WHAT IS NEEDED. Repeat the data in full. Drop every picture.

■ ■ ■ ■ ■

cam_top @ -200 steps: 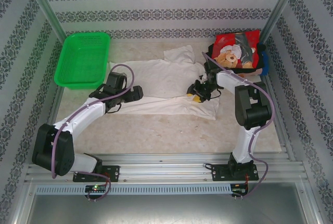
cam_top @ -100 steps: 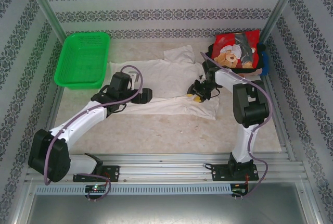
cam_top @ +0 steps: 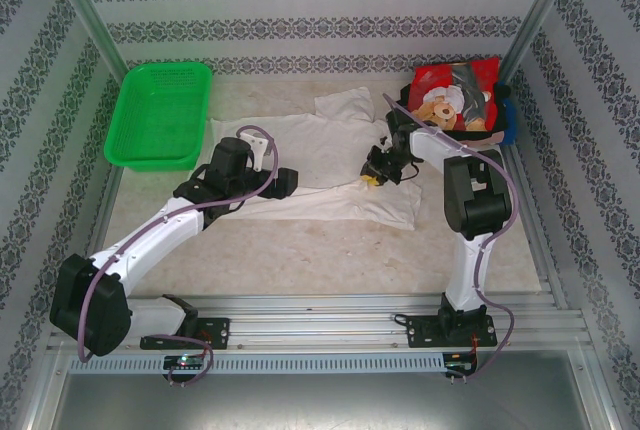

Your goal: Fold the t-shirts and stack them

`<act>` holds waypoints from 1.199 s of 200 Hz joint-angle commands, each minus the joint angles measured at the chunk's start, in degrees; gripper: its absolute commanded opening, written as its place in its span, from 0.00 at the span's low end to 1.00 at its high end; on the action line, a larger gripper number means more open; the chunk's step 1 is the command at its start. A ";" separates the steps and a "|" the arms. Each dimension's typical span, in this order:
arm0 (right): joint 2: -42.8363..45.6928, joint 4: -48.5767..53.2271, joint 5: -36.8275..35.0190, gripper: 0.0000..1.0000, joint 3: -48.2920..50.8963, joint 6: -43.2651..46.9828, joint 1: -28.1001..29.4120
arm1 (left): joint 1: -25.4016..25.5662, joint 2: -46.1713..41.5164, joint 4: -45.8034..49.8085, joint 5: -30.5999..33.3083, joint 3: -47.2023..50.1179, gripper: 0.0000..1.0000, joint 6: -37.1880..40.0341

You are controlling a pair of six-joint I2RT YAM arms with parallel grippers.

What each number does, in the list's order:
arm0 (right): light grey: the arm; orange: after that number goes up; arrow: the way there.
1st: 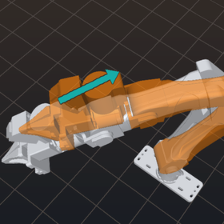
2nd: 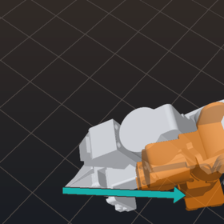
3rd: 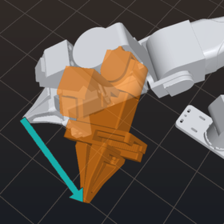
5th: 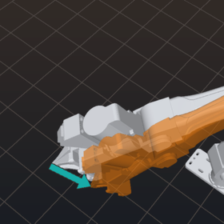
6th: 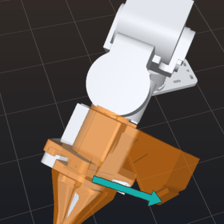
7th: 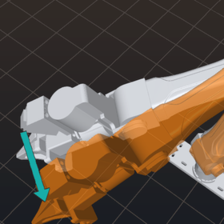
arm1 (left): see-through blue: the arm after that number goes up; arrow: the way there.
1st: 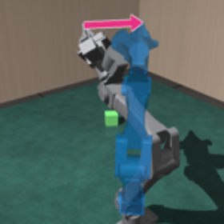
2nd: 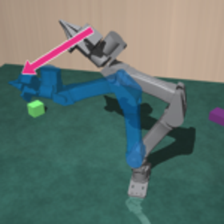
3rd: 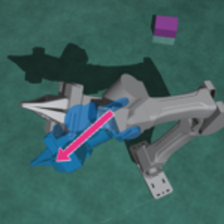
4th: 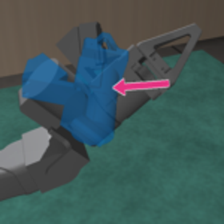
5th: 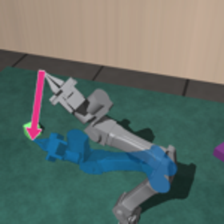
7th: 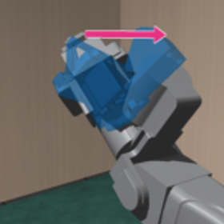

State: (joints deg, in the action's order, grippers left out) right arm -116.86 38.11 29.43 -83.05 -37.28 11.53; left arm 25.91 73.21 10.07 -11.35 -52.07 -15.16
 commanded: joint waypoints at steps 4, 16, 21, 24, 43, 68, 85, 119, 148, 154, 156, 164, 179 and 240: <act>-2.08 0.54 0.85 0.05 -2.66 0.27 0.35 | 0.63 -1.24 -1.71 1.04 1.00 1.00 1.21; -2.67 0.56 1.19 0.00 -3.38 0.19 0.27 | 0.63 -1.47 -1.75 1.43 1.39 1.00 1.02; -2.84 0.56 1.31 0.00 -3.79 0.08 0.14 | 0.65 -1.50 -1.80 1.54 1.49 1.00 1.01; -3.00 0.44 1.39 0.00 -3.93 0.02 0.05 | 0.63 -1.55 -1.78 1.66 1.54 1.00 1.01; -3.92 -0.09 2.30 0.00 -5.68 -0.49 -0.28 | 0.64 -1.75 -1.50 1.99 1.65 1.00 1.17; -6.35 -0.66 4.00 0.04 -8.85 -1.47 -0.55 | 0.63 -1.75 -1.28 2.64 1.89 1.00 0.88; -7.88 -1.00 5.07 0.19 -11.25 -2.22 -0.73 | 0.64 -1.92 -0.93 3.43 2.06 1.00 0.50; -7.15 -6.23 8.50 0.32 -11.83 -4.78 -1.85 | 0.46 -3.01 -0.23 5.37 3.33 1.00 -0.60; -2.86 -5.78 9.51 0.42 -10.93 -2.92 -2.97 | -0.50 -3.37 0.19 6.65 4.96 1.00 -2.55; -1.71 -6.04 9.88 0.44 -10.24 -2.64 -3.26 | -0.96 -3.38 0.31 6.76 5.29 1.00 -3.04; -1.40 -6.21 9.99 0.44 -10.04 -2.56 -3.31 | -1.02 -3.35 0.26 6.80 5.42 1.00 -3.21; -0.33 -6.97 10.65 0.47 -9.32 -2.43 -3.65 | -1.66 -3.39 0.09 7.04 5.90 1.00 -4.05; -0.29 -8.46 12.31 0.48 -9.08 -2.36 -4.19 | -2.80 -3.27 -1.23 6.87 6.98 1.00 -5.25; 1.07 -2.08 11.97 0.46 -4.07 -1.57 -3.94 | -4.08 -3.43 -1.09 8.11 7.90 1.00 -6.73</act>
State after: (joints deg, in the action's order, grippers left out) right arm -118.76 32.91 40.42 -92.33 -39.55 7.27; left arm 22.37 70.76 9.78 -4.86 -44.73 -19.99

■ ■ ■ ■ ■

RESPONSE FOR THIS EXERCISE.
cam_top @ -200 steps: 
cam_top @ -100 steps: 
cam_top @ +0 steps: 

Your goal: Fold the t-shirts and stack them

`<act>` holds waypoints from 1.199 s of 200 Hz joint-angle commands, each minus the joint angles measured at the chunk's start, in degrees; gripper: its absolute commanded opening, written as its place in its span, from 0.00 at the span's low end to 1.00 at its high end; on the action line, a larger gripper number means more open; the chunk's step 1 is the command at its start. A ";" separates the steps and a "|" the arms. Each dimension's typical span, in this order:
arm0 (right): joint 2: -42.8363..45.6928, joint 4: -48.5767..53.2271, joint 5: -36.8275..35.0190, gripper: 0.0000..1.0000, joint 3: -48.2920..50.8963, joint 6: -43.2651..46.9828, joint 1: -28.1001..29.4120
arm1 (left): joint 1: -25.4016..25.5662, joint 2: -46.1713..41.5164, joint 4: -45.8034..49.8085, joint 5: -30.5999..33.3083, joint 3: -47.2023..50.1179, gripper: 0.0000..1.0000, joint 6: -37.1880..40.0341

You are controlling a pair of six-joint I2RT YAM arms with parallel grippers.

What each number does, in the list's order:
arm0 (right): light grey: the arm; orange: after that number goes up; arrow: the way there.
1st: 
2nd: 
3rd: 
5th: 
6th: 
7th: 
arm1 (left): see-through blue: the arm after that number goes up; arrow: the way there.
1st: 
2nd: 
3rd: 
4th: 
5th: 
7th: 

State: (joints deg, in the action's order, grippers left out) right arm -116.86 38.11 29.43 -83.05 -37.28 11.53; left arm 25.91 73.21 10.07 -11.35 -52.07 -15.16
 commanded: joint waypoints at steps 4, 16, 21, 24, 43, 68, 85, 119, 148, 154, 156, 164, 179 and 240: <act>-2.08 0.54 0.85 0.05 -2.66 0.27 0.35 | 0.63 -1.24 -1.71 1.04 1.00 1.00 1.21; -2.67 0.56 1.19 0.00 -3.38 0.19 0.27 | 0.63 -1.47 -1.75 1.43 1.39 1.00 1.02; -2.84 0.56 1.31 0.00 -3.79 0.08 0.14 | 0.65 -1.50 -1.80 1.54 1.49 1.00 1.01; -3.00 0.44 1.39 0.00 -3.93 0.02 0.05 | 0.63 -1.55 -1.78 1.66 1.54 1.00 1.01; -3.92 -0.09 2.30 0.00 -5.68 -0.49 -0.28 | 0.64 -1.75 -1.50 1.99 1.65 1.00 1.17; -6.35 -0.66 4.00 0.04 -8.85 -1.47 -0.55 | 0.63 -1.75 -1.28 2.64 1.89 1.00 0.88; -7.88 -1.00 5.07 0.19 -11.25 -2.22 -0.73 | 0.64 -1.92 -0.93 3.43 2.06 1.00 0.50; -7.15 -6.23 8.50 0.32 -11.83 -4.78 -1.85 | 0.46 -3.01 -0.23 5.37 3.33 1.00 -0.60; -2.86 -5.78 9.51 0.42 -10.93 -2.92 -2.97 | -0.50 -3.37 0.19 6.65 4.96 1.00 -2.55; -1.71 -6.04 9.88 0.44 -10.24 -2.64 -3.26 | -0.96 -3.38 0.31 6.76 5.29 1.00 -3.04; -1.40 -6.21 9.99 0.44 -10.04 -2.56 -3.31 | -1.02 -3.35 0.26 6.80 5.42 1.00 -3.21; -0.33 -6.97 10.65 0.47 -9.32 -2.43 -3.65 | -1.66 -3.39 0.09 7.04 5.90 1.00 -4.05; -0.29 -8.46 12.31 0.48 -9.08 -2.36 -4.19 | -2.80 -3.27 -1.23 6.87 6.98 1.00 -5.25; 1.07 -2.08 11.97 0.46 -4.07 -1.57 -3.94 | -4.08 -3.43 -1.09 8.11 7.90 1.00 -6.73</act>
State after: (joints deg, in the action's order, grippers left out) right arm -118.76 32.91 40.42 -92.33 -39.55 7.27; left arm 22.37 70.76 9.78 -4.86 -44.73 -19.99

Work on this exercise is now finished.